Part V of the Succession Law Reform Act, R.S.O. 1990, c. S.26 deals with the support of dependants, including a child to whom the deceased was providing support, or under a legal obligation to provide support immediately prior to death. The definition of a “child” in this context is fairly broad, and includes not only biological children, but also (among other things) a person whom the deceased has demonstrated a settled intention to treat as a child of his or her family.
The question of whether a “settled intention” has been demonstrated is very fact-specific. Most of the cases that deal with this are considered in the family law context, rather than estates. However, the recent decision in P.C.L., by her Litigation Guardians, E.C. et. al. v The Estate of B.L. et. al., 2022 ONSC 6307 is of assistance in understanding what considerations are relevant in the estates context, as well as the difference between an “intention” and a “settled intention”.
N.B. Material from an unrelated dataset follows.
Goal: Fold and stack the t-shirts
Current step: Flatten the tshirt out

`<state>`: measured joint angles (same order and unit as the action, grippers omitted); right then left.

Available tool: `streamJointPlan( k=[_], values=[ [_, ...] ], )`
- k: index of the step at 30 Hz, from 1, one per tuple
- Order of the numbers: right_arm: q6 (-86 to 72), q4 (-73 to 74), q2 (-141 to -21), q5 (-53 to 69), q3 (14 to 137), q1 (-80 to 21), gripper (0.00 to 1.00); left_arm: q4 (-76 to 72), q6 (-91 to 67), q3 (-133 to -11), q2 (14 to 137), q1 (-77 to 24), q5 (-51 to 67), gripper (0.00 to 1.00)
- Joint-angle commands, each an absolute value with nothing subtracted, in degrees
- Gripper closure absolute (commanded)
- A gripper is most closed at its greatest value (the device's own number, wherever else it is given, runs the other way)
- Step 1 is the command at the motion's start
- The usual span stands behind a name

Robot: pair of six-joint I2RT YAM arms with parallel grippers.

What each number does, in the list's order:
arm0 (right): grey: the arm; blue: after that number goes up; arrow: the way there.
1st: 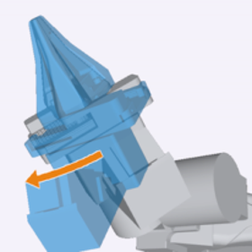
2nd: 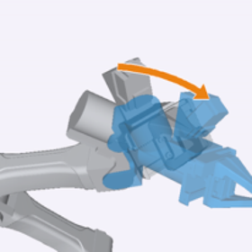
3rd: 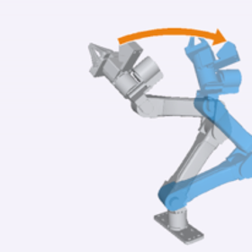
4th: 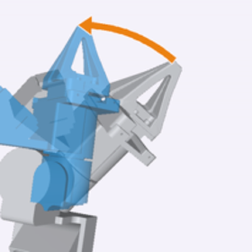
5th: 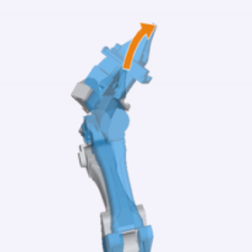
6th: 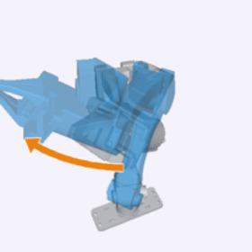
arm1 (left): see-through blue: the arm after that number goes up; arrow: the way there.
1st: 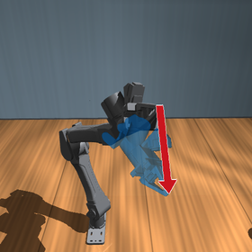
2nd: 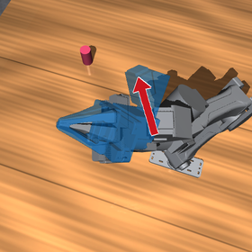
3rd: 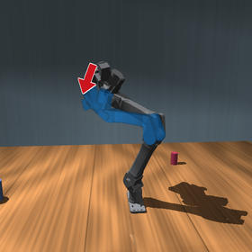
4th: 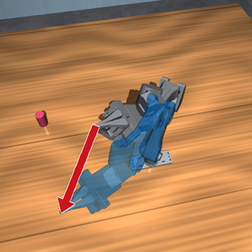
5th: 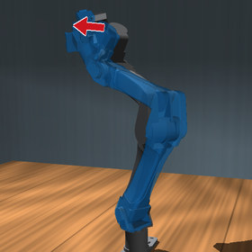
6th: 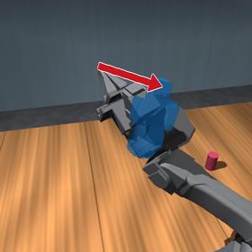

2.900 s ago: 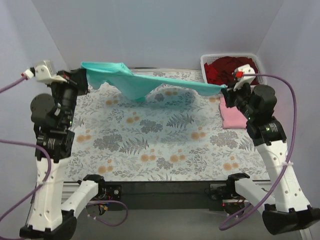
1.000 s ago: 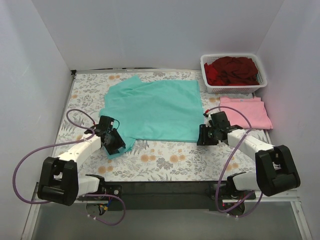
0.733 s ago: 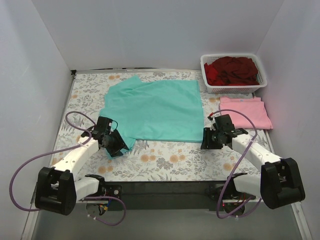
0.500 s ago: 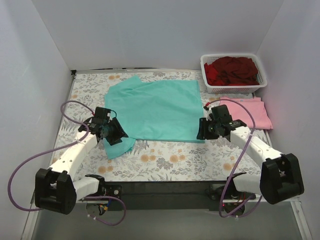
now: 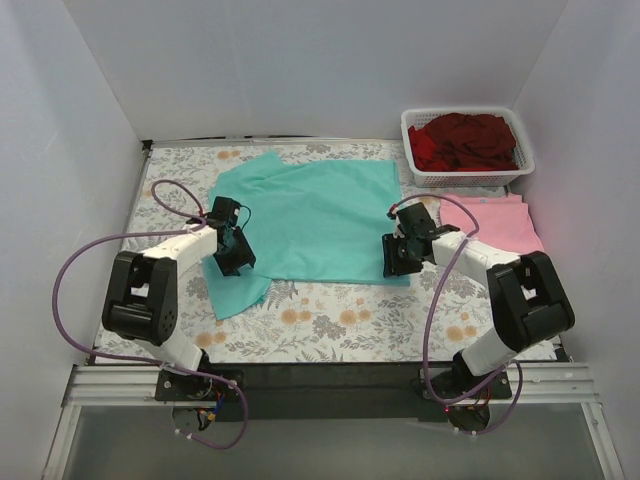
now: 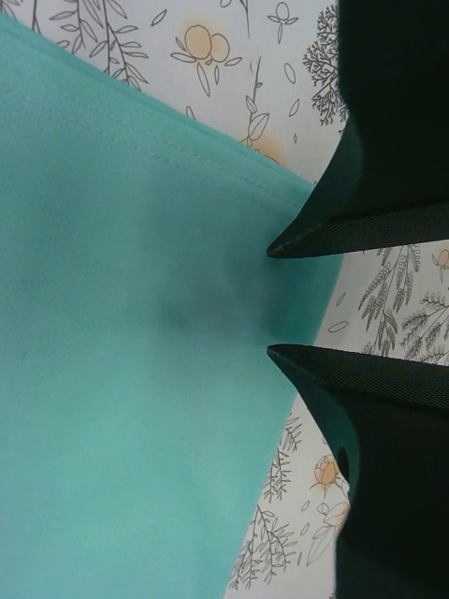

In that case, the minor, PCL, was born about eight months prior to the deceased’s death. The deceased had been in a romantic relationship of some kind with PCL’s mother, EC, over several years, but the court found that they were not common law spouses of one another, nor was their relationship permanent in nature.
EC was aware that the deceased was either not PCL’s father, or may not be PCL’s father, but she did not convey that information to the deceased. After the deceased’s death, and after the proceedings had been commenced, court-ordered DNA testing revealed that the deceased was not, in fact, PCL’s biological father. However, prior to his death, the deceased had acted in a manner that indicated he believed himself to be PCL’s biological father. For instance, he had been at the hospital for PCL’s birth and allowed himself to be listed as her father on the baptismal certificate.